For more information on upgrading the ISR, see the Installation Guide.
Upgrade Caveats
The following items provide key information about upgrading with this software version.
Upgrading from 5.2 to 6.4
The nokogiri 1.8.4 gem installation failed during ISR 5.2 to 6.4 upgrade using the Dashboard.
sudo yum install -y gcc ruby-devel libxml2 libxml2-devel libxslt libxslt-devel
bundle config build.nokogiri --use-system-libraries
Then run
configIsr.sh to install the remaining gems.
Dashboard Rack Issue
A Dashboard rack issue has been observed during ISR 6.0.5 to 6.4 upgrade.

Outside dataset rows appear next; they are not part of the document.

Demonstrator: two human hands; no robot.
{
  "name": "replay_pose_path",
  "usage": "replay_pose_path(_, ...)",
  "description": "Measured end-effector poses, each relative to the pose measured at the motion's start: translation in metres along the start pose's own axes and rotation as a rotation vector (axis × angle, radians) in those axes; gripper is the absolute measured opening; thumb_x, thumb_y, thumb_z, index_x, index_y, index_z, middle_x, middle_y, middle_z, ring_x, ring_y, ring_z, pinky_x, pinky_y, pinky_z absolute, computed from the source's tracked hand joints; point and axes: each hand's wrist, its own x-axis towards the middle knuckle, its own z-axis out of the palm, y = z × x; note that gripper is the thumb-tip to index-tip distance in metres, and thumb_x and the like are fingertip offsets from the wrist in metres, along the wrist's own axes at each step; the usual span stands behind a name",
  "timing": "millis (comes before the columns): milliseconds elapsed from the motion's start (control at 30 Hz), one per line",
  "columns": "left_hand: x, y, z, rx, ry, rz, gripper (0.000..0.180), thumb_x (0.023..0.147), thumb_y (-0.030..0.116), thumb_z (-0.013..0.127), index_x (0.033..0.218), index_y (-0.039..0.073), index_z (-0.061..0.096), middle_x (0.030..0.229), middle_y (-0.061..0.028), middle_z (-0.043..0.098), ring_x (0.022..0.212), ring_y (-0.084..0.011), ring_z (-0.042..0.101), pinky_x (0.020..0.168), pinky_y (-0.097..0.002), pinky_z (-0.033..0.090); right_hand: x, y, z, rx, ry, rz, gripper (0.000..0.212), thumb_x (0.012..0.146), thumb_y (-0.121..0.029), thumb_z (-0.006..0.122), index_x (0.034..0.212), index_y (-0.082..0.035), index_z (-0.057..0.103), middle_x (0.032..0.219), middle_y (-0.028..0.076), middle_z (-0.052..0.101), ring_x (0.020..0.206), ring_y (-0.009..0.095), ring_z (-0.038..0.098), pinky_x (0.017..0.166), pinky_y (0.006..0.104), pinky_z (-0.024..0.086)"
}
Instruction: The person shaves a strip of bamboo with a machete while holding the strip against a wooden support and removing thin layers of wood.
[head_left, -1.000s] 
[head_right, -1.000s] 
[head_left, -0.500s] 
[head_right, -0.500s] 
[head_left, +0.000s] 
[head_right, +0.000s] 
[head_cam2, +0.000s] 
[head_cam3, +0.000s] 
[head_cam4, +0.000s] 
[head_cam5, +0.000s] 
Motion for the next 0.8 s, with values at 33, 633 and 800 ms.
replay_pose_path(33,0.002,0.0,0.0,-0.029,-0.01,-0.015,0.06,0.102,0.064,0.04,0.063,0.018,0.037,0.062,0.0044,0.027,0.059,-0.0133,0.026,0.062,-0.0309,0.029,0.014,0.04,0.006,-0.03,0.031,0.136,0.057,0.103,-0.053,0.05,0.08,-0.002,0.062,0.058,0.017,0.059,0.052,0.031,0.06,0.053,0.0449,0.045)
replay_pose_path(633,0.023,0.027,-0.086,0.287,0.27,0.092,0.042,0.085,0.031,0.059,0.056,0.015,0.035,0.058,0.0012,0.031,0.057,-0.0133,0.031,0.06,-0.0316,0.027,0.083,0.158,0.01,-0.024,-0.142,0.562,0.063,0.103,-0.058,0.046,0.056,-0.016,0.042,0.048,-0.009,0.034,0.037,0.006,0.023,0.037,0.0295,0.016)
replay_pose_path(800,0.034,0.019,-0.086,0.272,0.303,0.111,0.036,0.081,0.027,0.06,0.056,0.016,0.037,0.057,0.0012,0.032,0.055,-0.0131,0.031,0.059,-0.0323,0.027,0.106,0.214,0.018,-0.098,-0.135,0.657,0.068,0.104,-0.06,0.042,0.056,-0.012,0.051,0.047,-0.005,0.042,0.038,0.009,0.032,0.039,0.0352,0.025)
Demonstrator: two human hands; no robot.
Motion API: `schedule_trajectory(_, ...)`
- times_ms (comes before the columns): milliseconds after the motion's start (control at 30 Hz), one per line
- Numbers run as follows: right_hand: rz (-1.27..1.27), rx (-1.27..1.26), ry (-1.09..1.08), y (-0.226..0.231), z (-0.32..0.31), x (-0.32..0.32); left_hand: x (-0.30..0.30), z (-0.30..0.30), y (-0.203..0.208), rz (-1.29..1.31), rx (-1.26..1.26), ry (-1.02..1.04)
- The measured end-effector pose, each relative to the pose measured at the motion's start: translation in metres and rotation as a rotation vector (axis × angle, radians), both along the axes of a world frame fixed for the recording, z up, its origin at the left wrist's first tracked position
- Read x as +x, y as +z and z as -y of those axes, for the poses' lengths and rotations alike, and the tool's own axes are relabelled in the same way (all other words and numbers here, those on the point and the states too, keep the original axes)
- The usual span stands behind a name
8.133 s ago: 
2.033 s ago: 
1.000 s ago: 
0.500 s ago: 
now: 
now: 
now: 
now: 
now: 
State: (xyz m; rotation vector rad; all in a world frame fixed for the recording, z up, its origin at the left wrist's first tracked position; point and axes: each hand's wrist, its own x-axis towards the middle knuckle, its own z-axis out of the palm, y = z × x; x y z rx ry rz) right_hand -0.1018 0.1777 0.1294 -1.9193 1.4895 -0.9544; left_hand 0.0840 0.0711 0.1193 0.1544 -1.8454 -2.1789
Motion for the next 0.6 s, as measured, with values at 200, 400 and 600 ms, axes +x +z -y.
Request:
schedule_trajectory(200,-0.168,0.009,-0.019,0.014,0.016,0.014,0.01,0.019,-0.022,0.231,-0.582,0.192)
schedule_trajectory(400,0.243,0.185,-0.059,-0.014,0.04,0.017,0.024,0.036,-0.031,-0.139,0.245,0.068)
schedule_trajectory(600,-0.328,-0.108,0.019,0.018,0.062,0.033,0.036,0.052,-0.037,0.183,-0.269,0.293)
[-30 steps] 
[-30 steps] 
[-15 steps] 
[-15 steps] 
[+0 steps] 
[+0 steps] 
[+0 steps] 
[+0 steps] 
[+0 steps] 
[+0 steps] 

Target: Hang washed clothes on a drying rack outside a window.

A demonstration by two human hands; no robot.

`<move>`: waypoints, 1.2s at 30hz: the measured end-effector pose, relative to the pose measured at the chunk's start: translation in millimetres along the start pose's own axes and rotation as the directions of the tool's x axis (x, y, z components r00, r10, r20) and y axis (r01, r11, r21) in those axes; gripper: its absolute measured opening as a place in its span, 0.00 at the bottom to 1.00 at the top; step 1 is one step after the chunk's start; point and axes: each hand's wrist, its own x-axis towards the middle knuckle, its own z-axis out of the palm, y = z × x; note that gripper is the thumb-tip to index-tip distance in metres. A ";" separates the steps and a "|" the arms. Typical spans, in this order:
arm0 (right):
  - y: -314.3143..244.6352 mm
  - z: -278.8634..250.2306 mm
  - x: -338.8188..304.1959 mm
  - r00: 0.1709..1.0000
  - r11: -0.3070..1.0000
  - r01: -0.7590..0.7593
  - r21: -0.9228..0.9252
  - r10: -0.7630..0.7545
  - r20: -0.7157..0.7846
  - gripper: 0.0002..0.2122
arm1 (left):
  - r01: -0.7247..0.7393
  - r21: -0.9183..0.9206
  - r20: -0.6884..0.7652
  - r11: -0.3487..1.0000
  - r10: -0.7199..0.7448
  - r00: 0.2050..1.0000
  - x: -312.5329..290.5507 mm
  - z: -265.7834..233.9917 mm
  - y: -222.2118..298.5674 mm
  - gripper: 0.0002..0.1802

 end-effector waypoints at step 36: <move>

Workaround: Stop the puma server, using the service puma stop command, before running upgradeIsr.sh. Execute the gem uninstall rack and gem uninstall nio4r commands to uninstall the rack and nio4r gems, then execute the upgradeIsr.sh and configIsr.sh scripts.
Conversion Errors
An upgrade from 5.2 to 6.x likely results in conversion failures until each Location has been updated to properly reflect connections to the Converter using the Data Network. Log into the Dashboard and update each Location in the "Recording Converter" section by setting the "Converter IP Address" field to the Converter's data network IP address. You may confirm the Converter data IP in the "Converter Server Configurations" accordion of the corresponding RSS.